All lines in the material below that contain "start" should be located and copied.

↓↓↓

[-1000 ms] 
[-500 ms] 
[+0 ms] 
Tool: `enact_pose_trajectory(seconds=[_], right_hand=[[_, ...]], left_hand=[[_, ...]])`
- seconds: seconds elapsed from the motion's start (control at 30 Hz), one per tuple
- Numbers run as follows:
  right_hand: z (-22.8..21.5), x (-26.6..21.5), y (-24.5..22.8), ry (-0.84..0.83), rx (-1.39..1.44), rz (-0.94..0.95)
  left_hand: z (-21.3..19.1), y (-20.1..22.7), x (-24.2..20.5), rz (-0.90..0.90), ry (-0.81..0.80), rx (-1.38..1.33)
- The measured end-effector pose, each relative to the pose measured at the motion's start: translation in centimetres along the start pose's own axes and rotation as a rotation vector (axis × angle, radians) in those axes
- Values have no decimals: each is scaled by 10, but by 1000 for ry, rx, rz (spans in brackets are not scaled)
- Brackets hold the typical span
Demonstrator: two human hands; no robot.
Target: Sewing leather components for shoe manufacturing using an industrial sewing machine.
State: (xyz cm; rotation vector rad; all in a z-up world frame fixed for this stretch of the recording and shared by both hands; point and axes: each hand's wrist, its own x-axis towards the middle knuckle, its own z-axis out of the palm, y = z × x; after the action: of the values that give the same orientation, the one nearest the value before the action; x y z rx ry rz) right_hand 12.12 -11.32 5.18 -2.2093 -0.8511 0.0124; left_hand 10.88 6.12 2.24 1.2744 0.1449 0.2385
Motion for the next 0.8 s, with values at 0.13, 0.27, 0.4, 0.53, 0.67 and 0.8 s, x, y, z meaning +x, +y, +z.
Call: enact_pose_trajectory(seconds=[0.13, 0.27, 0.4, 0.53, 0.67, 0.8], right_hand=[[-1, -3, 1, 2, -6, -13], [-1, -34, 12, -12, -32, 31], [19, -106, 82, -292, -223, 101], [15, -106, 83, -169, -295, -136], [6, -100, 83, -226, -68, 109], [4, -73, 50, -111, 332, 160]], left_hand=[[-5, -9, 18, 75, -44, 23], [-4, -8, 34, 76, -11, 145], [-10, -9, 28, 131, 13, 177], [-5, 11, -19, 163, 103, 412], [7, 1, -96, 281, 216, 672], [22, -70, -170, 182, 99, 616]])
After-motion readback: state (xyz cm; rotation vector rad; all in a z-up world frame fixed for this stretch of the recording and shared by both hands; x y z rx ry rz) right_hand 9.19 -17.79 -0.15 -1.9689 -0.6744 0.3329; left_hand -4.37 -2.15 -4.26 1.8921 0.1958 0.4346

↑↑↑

* [Your solution]:
- seconds: seconds elapsed from the motion's start (control at 30 Hz), one per tuple
- The measured end-effector pose, each relative to the pose measured at the motion's start: translation in centimetres along the start pose's own axes and rotation as a rotation vector (axis × angle, radians) in those axes

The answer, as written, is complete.